Mole Rats in Space Review

Quick Look:

Designer: Matt Leacock
Artist: Not listed
Publisher: Peaceable Kingdom
Year Published: 2017
No. of Players: 2-4
Ages: 7+
Playing Time: 20 minutes
Find more info on BoardGameGeek.com

A long time ago in a space station far far away the rebel mole rat alliance was going about their own business when suddenly they were boarded by the dreaded troopers of the Imperial Snake Empire. The mole rats must now abandon their posts and get to the escape pod before they are captured or worse.

Can your team maneuver your mole rats to the escape pod and safety before the snakes get to your crew or the pod? If so you will be victories if not it will certainly spell doom for this small band of rebel rats.


Mole Rats in Space is a cooperative game designed by none other than Matt Leacock, famed creator of Pandemic. In Mole Rats players will move their mole rats around the space station avoiding snakes, collecting parts, and getting to the escape pod as quickly as they can. Players move their characters based on the card they play from their hand which also moves or activates the snakes. If the players can get all the mole rats and parts in the escape pod the players win collectively. If a player’s mole rat perishes, or a snake enters the escape pod, or the draw deck runs out the snakes are victorious and the players loose.

To set up Mole Rats the board is set in the center of the playing surface with the equipment tokens placed on their spots and one snake of each color placed on their corresponding spawning point. Each player chooses a color mole rat to be and places it along with a med kit onto the board in their starting locations. Next the cards are shuffled and each player is dealt one card face up while the other cards are placed face down next to the board to create the draw deck. Finally the additional snake tokens are placed near the board to use throughout the game.

4 player setup.

A player’s turn is broken up into three steps:
1) Play card. There are two parts to a card that must be taken in to consideration when playing. First is the mole rat(s) movement. Movement can be for the current player’s mole rat, all player’s mole rats, or the current player’s choice of mole rate depending on the card.

Mole rats move the number of spaces indicated by the number of arrows on the card in any direction they choose. Mole rats move through ladders, other mole rates, equipment, and air shafts, however mole rats may not move through snakes. If a player ends her turn on a ladder she moves her mole rat up the ladder (never down). If she ends her turn on an air shaft she moves her mole rat down the shaft (never up). If she ends her turn on a piece of equipment she picks it up and places it in her mole rat’s backpack.

If a player moves through a snake or ends her turn on a snake her mole rat has been bitten and must move back to her starting location and discards her med pack. The second time her mole rat is bitten the game is over.

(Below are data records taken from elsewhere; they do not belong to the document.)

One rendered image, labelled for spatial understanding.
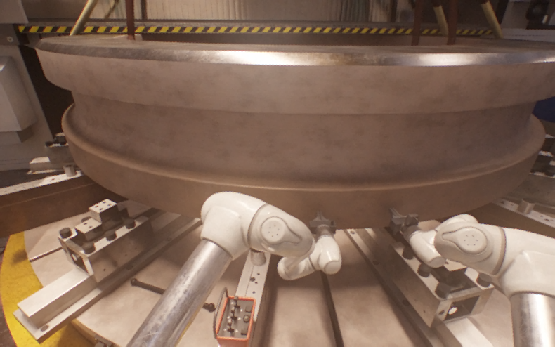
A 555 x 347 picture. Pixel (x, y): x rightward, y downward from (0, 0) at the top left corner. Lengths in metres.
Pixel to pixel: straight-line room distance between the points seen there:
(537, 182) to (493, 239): 2.75
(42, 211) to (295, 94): 2.53
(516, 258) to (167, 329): 0.84
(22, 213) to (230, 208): 2.57
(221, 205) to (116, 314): 1.47
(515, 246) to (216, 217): 0.76
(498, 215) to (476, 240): 1.93
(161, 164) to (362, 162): 1.17
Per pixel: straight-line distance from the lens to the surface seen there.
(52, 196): 3.13
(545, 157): 3.67
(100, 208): 2.16
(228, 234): 0.77
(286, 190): 1.48
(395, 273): 2.00
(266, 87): 1.30
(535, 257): 0.92
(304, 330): 1.89
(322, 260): 1.25
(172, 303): 0.77
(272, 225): 0.70
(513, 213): 2.74
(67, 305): 2.27
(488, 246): 0.87
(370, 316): 2.02
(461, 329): 1.98
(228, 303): 1.39
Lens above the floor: 1.89
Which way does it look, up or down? 28 degrees down
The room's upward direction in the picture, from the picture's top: 1 degrees clockwise

Snakes move in a similar way to the mole rats.

2) Discard card. Once the player has moved the mole rat(s) and snake(s) she places that card in the discard pile.
3) Draw a new card. She now draws a card form the draw pile. If the draw pile runs out players can continue playing their remaining cards until they win or run out of cards. Once out of cards the players loose.

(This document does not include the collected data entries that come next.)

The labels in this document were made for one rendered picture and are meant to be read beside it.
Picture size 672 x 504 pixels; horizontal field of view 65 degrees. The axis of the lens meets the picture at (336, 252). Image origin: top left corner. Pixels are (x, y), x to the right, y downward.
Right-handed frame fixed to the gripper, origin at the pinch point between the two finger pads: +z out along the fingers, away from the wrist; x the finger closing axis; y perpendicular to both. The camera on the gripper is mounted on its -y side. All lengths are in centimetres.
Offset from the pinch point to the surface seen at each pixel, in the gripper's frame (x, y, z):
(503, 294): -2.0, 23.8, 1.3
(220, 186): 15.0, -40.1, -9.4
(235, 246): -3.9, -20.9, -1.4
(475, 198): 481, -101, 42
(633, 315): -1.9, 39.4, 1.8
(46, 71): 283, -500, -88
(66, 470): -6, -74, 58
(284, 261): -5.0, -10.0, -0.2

Middle of the game. A red snake is moving in on the green player’s mole rat.

Players take turns clockwise around the table until one of five things happen:
1) The players get all their mole rats and the four pieces of equipment to the escape pod. Results in the players winning.
2) A snake enters into the escape pod. Results in the players loosing.
3) A player gets bit twice. Results in the players loosing.
4) A player’s mole rat gets thrown into space by falling down an air shaft.
5) The players run out of cards. Results in the players loosing.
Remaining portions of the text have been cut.